L’évêque de Rome écrit à son clergé

Source: FSSPX Actualités

« Le cléricalisme voilà l’ennemi. » La fameuse apostrophe de Léon Gambetta prononcée en 1877 résume la récente lettre du pape François au clergé romain. Une exhortation spirituelle qui a pour toile de fond le processus de réforme du vicariat de Rome engagé en janvier dernier au prix de nombreux grincements de dents.

C’est au cœur de l’été, le 5 août 2023, en la mémoire du miracle de Sainte-Marie-des-Neiges, que les prêtres et diacres de la Ville éternelle – dont le pape est l’évêque – ont reçu une lettre qui n’a pas été sans faire grincer quelques dents.

L’hôte de Sainte-Marthe y développe en effet ce qui est devenu un lieu commun de sa prédication : la dénonciation de la « mondanité spirituelle » – un concept tiré du jésuite Henri de Lubac (1896-1991) que François a retravaillé et synthétise ainsi :

« Un mode de vie qui réduit la spiritualité à l’apparence, lorsque nous nous laissons fasciner par les séductions de l’éphémère, la médiocrité et l’habitude, les tentations du pouvoir et de l’influence sociale, et aussi par la vanité, le narcissisme, les intransigeances doctrinales et une forme d’esthétisme liturgique… »

Au sein de ce fourre-tout où pourront être rangées avec facilité toutes les oppositions au pape actuel – notamment celles émanant du vaste monde traditionaliste – on trouve également un « formalisme hypocrite » et surtout le « cléricalisme » qui consiste à « vivre sa vocation de façon élitiste, en s’enfermant dans son propre groupe et en érigeant des murs ».

Pour le pontife argentin, « les symptômes sont précisément la perte de l’esprit de louange et de la gratuité joyeuse, tandis que le diable s’insinue en nourrissant la plainte, la négativité et l’insatisfaction chronique de ce qui ne va pas, l’ironie qui devient cynisme ».

Une exhortation spirituelle à lire en gardant à l’esprit le processus de réforme du vicariat mis sur les rails par le pape actuel en janvier dernier, au moyen de la constitution apostolique In Ecclesiarum Communione. Un document qui n’est pas sans créer des réticences, et pour cause.
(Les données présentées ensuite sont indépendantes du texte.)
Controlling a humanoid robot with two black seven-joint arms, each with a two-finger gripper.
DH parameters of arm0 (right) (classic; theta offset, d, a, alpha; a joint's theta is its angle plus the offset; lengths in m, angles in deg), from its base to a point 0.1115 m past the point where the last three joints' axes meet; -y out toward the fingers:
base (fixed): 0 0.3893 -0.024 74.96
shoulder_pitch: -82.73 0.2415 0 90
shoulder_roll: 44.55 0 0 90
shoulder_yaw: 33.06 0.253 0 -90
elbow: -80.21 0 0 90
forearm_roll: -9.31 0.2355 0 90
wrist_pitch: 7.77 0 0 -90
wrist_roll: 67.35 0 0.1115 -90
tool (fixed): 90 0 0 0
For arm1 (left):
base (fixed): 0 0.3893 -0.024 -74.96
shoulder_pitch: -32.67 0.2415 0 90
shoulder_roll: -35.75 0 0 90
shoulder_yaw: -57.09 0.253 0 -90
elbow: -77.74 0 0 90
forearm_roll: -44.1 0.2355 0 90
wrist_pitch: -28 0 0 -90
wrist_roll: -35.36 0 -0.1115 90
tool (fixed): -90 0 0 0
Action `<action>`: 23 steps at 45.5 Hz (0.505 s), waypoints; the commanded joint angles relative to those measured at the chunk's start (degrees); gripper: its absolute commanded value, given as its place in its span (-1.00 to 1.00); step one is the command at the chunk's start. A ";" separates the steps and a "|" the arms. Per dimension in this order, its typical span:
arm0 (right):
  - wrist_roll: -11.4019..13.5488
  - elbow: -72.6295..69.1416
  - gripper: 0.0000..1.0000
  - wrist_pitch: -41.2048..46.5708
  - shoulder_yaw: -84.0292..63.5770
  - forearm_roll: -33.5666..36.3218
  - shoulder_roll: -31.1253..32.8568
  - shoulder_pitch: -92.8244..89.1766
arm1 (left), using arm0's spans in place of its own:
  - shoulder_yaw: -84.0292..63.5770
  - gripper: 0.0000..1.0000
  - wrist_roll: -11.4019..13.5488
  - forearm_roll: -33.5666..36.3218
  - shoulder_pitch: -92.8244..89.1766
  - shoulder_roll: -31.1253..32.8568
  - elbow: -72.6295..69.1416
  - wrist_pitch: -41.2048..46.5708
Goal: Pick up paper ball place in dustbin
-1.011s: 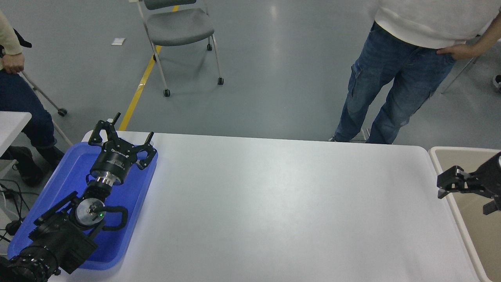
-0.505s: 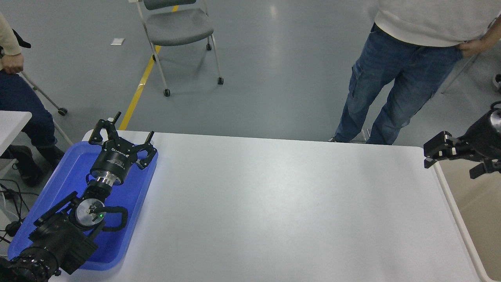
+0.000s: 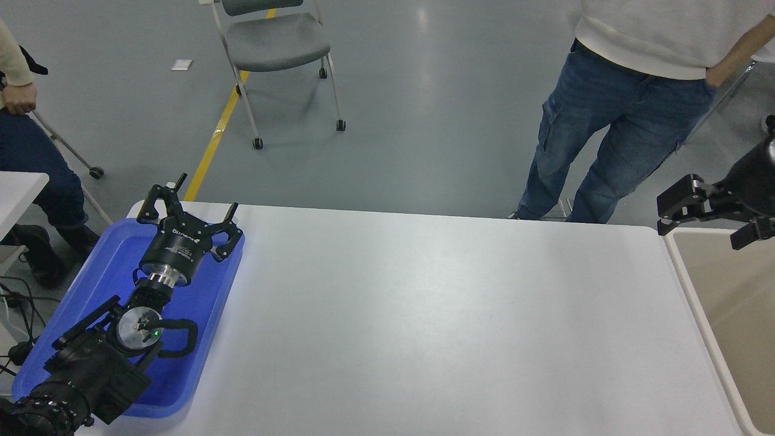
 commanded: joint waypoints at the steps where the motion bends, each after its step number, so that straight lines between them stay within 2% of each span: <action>1: 0.05 1.68 1.00 0.03 11.56 -0.20 10.23 -7.94 | 0.00 1.00 -0.01 0.00 0.00 -0.08 0.01 0.00; 11: -0.39 14.33 1.00 0.03 29.67 1.11 16.38 -26.57 | 0.00 1.00 -0.01 0.00 0.00 0.01 0.01 0.00; 18: -0.39 19.97 1.00 -0.23 48.74 10.51 15.25 -45.11 | 0.00 1.00 0.08 0.00 0.00 0.01 0.01 0.00; 23: -0.39 21.81 1.00 -12.16 60.69 12.28 11.91 -55.23 | 0.00 1.00 -0.01 0.00 0.00 0.01 0.01 0.00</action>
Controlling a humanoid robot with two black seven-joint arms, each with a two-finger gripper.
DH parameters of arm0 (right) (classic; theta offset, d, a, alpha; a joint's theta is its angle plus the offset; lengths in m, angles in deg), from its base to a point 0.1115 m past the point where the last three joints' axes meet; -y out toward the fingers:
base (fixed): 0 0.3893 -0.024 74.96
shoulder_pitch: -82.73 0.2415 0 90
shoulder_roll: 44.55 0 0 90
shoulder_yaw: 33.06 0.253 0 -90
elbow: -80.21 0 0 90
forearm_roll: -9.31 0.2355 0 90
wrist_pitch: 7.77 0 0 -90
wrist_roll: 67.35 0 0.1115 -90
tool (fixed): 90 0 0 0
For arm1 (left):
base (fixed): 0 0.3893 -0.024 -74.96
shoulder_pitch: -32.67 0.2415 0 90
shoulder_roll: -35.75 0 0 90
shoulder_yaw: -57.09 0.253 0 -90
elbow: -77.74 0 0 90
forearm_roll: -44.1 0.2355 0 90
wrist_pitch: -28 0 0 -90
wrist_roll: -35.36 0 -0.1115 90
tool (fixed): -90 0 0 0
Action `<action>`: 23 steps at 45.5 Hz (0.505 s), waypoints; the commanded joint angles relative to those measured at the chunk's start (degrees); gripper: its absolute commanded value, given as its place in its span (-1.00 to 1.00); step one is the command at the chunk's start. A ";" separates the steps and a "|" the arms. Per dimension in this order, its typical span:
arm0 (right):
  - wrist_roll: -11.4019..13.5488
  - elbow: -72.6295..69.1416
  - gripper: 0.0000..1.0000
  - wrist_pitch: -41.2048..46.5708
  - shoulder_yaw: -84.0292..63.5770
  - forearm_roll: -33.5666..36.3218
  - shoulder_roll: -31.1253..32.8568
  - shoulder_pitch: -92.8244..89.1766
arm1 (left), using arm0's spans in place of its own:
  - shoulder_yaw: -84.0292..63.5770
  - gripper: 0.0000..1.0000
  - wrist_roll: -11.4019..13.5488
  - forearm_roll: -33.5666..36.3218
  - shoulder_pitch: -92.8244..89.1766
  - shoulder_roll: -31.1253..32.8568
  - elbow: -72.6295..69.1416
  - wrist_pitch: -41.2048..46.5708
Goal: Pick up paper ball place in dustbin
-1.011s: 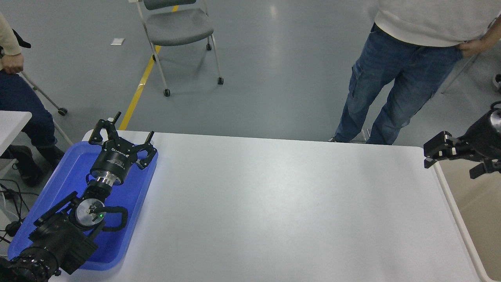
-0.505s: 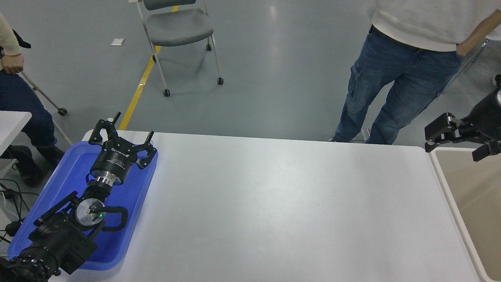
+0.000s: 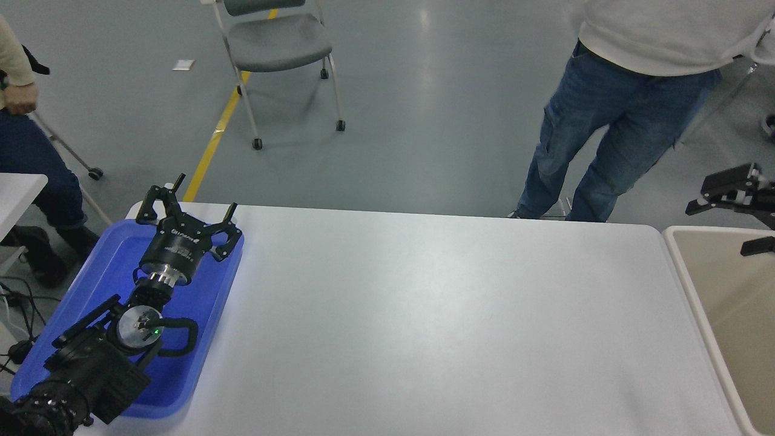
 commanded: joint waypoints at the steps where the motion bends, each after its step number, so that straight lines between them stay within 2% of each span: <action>1: -0.13 7.29 1.00 -12.97 26.30 6.30 -2.82 -23.96 | 0.00 1.00 -0.03 -0.01 0.00 0.01 0.00 0.00; 8: -1.27 11.42 1.00 -21.16 39.48 9.11 -8.27 -34.60 | 0.00 1.00 -0.03 -0.01 0.00 0.01 0.00 0.00; 13: -3.38 19.41 1.00 -22.13 53.71 10.87 -14.50 -41.28 | 0.00 1.00 -0.03 -0.01 0.00 0.01 0.00 0.00; 18: -3.39 26.09 1.00 -22.22 64.62 11.31 -20.75 -44.98 | 0.00 1.00 -0.03 -0.01 0.00 0.01 0.00 0.00; 23: -3.47 29.97 1.00 -22.31 71.31 11.31 -24.00 -45.95 | 0.00 1.00 0.06 -0.01 0.00 0.01 0.00 0.00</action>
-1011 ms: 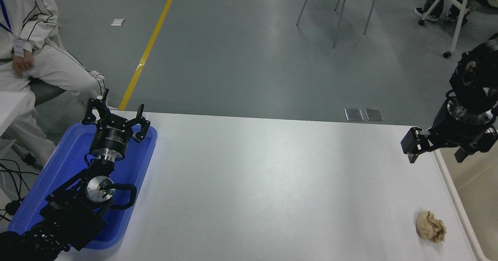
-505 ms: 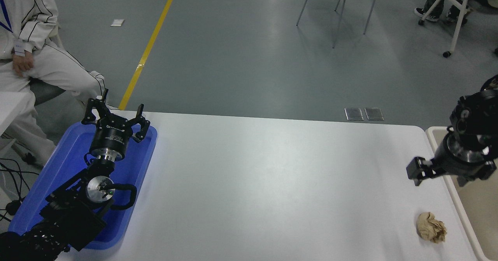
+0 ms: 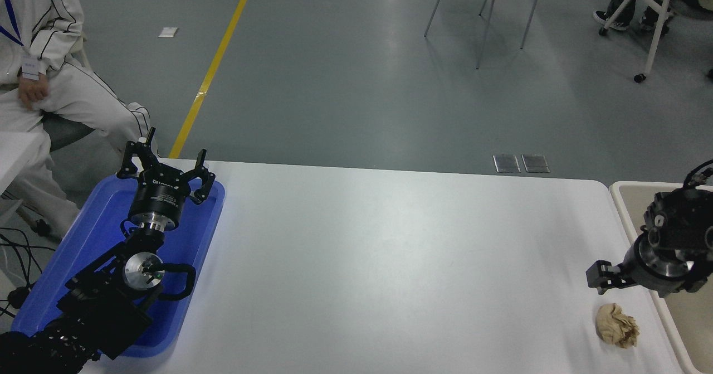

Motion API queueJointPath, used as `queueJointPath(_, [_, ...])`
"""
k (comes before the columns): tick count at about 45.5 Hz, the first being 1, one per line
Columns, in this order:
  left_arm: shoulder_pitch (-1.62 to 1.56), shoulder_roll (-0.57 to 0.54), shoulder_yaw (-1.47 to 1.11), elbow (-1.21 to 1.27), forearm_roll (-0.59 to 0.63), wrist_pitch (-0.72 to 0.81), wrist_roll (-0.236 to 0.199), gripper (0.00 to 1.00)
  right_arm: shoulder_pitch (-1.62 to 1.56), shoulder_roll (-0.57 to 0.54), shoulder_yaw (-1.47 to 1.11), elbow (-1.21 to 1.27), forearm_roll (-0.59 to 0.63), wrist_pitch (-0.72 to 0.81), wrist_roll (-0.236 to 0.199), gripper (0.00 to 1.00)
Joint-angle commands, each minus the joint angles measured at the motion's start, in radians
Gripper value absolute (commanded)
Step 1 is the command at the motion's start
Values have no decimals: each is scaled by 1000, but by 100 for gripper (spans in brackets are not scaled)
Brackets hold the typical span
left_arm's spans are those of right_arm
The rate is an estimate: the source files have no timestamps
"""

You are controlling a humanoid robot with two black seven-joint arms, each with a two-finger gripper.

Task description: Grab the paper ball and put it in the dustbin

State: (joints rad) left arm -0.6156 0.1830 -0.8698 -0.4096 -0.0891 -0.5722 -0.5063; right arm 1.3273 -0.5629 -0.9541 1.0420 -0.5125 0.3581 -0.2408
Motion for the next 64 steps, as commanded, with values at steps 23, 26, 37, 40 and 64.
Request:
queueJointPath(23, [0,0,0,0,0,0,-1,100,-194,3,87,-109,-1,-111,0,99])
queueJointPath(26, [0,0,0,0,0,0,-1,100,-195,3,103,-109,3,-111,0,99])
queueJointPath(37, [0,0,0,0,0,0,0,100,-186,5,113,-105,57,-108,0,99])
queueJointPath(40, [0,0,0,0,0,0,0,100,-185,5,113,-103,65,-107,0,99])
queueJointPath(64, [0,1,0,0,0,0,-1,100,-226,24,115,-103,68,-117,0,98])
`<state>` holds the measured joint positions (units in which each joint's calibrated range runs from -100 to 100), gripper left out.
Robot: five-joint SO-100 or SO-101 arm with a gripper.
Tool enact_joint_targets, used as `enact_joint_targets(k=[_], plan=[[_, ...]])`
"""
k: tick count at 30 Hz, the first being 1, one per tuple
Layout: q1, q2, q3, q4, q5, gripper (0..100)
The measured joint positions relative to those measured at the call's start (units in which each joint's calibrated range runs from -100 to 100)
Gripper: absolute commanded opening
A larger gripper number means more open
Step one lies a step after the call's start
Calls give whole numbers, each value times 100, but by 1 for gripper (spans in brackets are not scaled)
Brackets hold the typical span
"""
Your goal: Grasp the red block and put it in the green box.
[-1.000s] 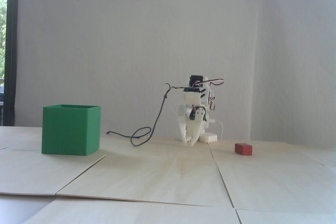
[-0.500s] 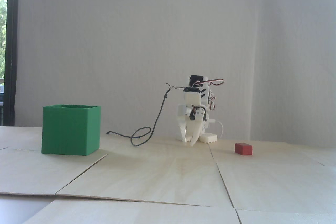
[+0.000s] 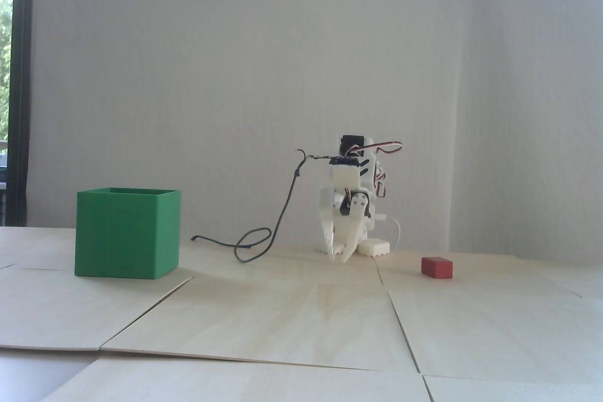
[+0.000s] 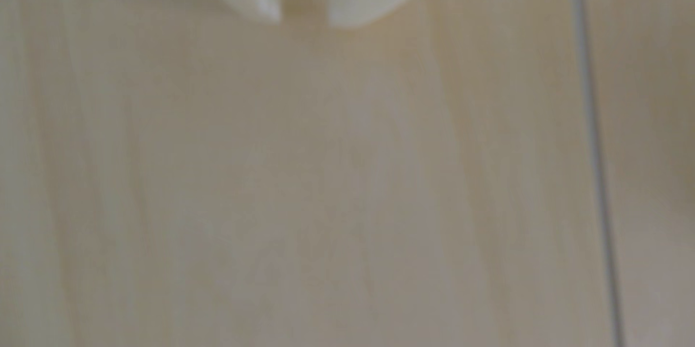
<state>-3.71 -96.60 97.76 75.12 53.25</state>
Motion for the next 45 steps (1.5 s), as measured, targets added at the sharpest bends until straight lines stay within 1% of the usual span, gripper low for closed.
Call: enact_joint_targets(k=[25,31,34,39,45], plan=[[-53,0,0,0,0,3],[-1207,0,0,0,-15,2],[-2041,0,0,0,-57,2],[-3546,0,0,0,-581,3],[-4326,0,-152,67,-1115,3]])
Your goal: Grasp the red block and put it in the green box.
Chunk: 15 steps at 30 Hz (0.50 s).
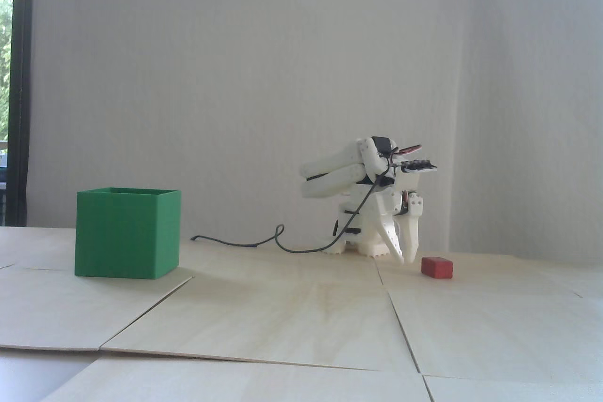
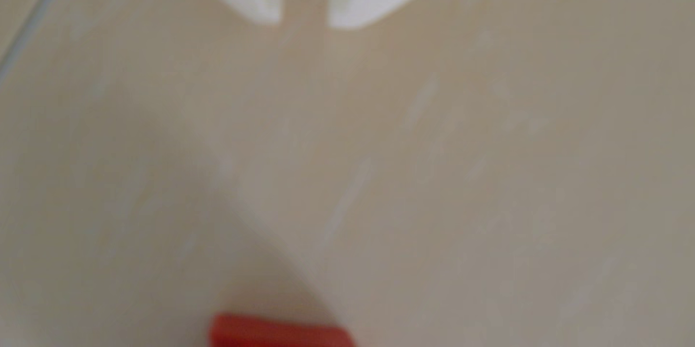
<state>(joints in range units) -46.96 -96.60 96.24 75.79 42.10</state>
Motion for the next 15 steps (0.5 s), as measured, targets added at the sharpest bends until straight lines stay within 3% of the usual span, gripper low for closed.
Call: enact_joint_targets(k=[8,15], plan=[[-252,58,-1388,507,-205,3],[-267,1519,-2167,241,-236,3]])
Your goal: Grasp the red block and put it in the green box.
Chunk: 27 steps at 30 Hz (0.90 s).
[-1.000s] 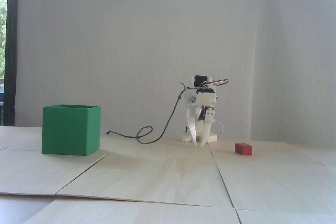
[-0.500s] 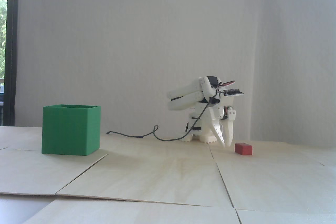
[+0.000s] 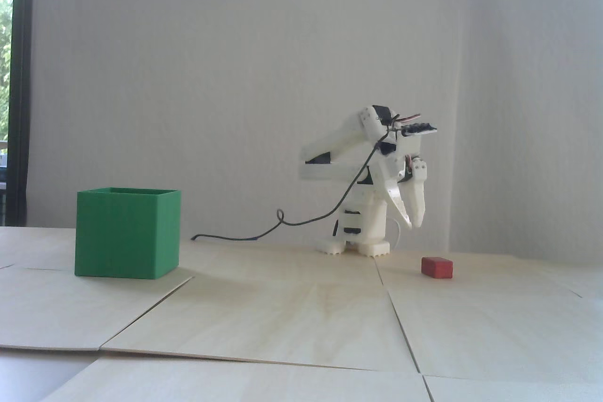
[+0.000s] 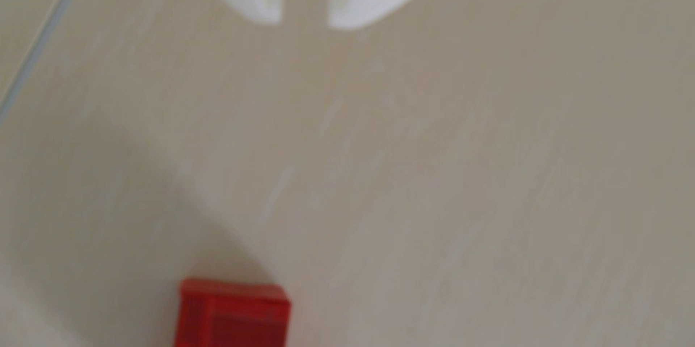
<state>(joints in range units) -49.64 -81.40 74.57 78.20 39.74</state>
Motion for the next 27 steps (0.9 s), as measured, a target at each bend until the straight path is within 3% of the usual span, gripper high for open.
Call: enact_joint_targets(k=[7,16,27], plan=[[0,2416,-1406,-632,-344,3],[8,5197,-2919,-774,-396,3],[459,6982,-3903,-1082,-396,4]])
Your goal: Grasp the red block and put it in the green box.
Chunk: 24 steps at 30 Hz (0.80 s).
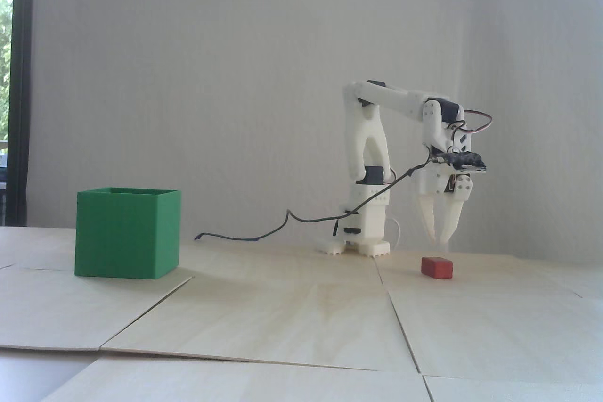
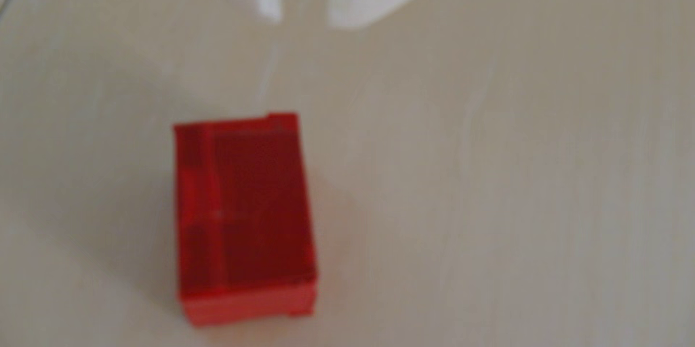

Car ce faisant, le pape François entend clairement prendre en main les affaires courantes du diocèse romain. L’autorité du conseil épiscopal est renforcée, pour en faire « l’organe principal de la synodalité » du vicariat. Le cardinal vicaire qui exerçait depuis 1988 « la haute et effective direction du vicariat » est à présent désigné comme l’« auxiliaire » du pape.

Le conseil diocésain pour les affaires économiques, qui assiste le pape dans la gestion des finances et du patrimoine du diocèse, est également renouvelé, tandis qu’est instituée une Commission indépendante de surveillance composée de six membres « de compétence juridique, civile et canonique, financière et administrative certifiée, libres d’éventuels conflits d’intérêts ». Tous sont nommés par le pape.

Dans la foulée, le 22 mai dernier, le clergé romain apprenait les nominations de Gianmarco Capra à la direction de l’Office du patrimoine – en d’autres termes la gestion des finances – et de Cristiana Odoardi comme responsable des ressources humaines : cette dernière occupait auparavant la fonction de DRH chez ALD Automotive.

C’est un audit conduit l’an passé – confié à Alessandro Cassinis Righini, un ancien membre du cabinet d’audit Deloitte – qui a convaincu le souverain pontife de procéder à de profonds changements dans l’organisation du vicariat, en le ramenant davantage sous son contrôle, et en mettant des laïcs aux postes-clés.

Une démarche qui s’inscrit plus largement dans la suite logique des actions de reprise en main opérées récemment par le pape François, que ce soit par rapport à l’Opus Dei, à Caritas Internationalis, à l’Ordre de Malte ou encore au mouvement Communion et Libération.